Чашкина вдруг ознобом изумления окатило. Половина десятого всего лишь! Всего лишь полдня прошло (а ему казалось, что месяц) с — той минуты, как Антонида будила его: «Телеграмма!» Всего ничего прошло, а он в каком-то неведомом городе Н., на темном перроне, ждет ташкентский поезд, чтобы сесть зайцем…
Третий из их компании — сосед называл его Виктор — слегка пьяноватый и оттого оживленный, страшно деятельный, все время куда-то убегал, что-то разузнавал, прибегал, оживленно что-то рассказывал. Чашкин, однако, мало слышал: его дико клонило в сон. Он давно бы уже заснул, если бы не голодная тоска в животе. «Последний раз я ел сегодня утром, — вспомнил он, — да ведь и не поел толком!»
И когда он вспомнил об этом, вой в желудке стал совсем уж истошным.
Его замутило. Он успел отбежать в сторону и вырвал слякотной, дурно пахнущей слизью.
— Час от часу не легче! — недовольно сказал начальник-сосед, когда Чашкин с заплаканным лицом вернулся к скамейке.
— С утра ни крошки не ел…
— Не тушуйся! Дай только в поезд сесть. Мы с Виктором кой-чего припасли… — И вдруг грязно выругался: — Смотри!
На перрон один за другим вываливались парные патрули, расходились вдоль путей, вставали, как нетрудно было догадаться, там, где будет посадка в вагоны.
— Виктор! Посмотри, что они творят! — вскричал начальник своему приятелю, будто именно он и пригнал сюда милицию.

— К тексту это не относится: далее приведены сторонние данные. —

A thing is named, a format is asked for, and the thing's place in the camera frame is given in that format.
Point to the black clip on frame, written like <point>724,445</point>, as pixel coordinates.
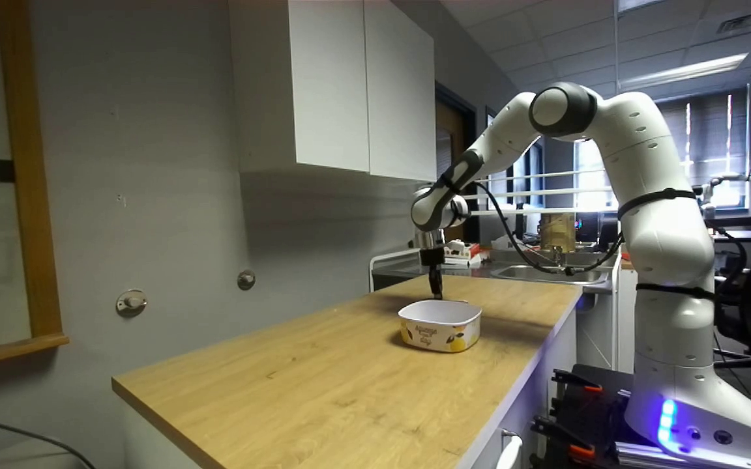
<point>3,170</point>

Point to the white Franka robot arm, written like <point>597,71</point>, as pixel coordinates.
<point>663,218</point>

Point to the ceiling light panel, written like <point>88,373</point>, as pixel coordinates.
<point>685,70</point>

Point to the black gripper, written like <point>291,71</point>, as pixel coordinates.
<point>432,251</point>

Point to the white bowl with yellow print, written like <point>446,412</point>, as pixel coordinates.
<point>438,328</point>

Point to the orange black clamp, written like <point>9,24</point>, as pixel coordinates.
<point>566,441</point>
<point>577,389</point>

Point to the white wall cabinet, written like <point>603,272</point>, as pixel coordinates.
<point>351,88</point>

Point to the stainless steel sink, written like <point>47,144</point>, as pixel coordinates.
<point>523,272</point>

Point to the round metal wall knob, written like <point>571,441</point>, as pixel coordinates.
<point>132,302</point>
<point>247,281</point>

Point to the red and white box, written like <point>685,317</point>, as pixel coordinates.
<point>465,255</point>

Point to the wooden framed whiteboard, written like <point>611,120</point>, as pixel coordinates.
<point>28,218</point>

— Без паники! — заорал в ответ Виктор. — Последние три вагона наши! Точно! У них с начальником каждого поезда договоренка: последние три вагона не трогать! Сядем! По двадцатке!
Стали доставать деньги. Чашкин извлек свой заветный четвертной. Сдачи ни у кого не оказалось.
— Ладно! — пренебрежительно сказал начальник. — В Москве рассчитаемся.
Виктор оказался прав. Возле трех последних вагонов милиции вовсе не было.
Толпа штурмовала проводников. Проводники брали деньги и, как билеты, совали в кармашки планшетов, называя номер места.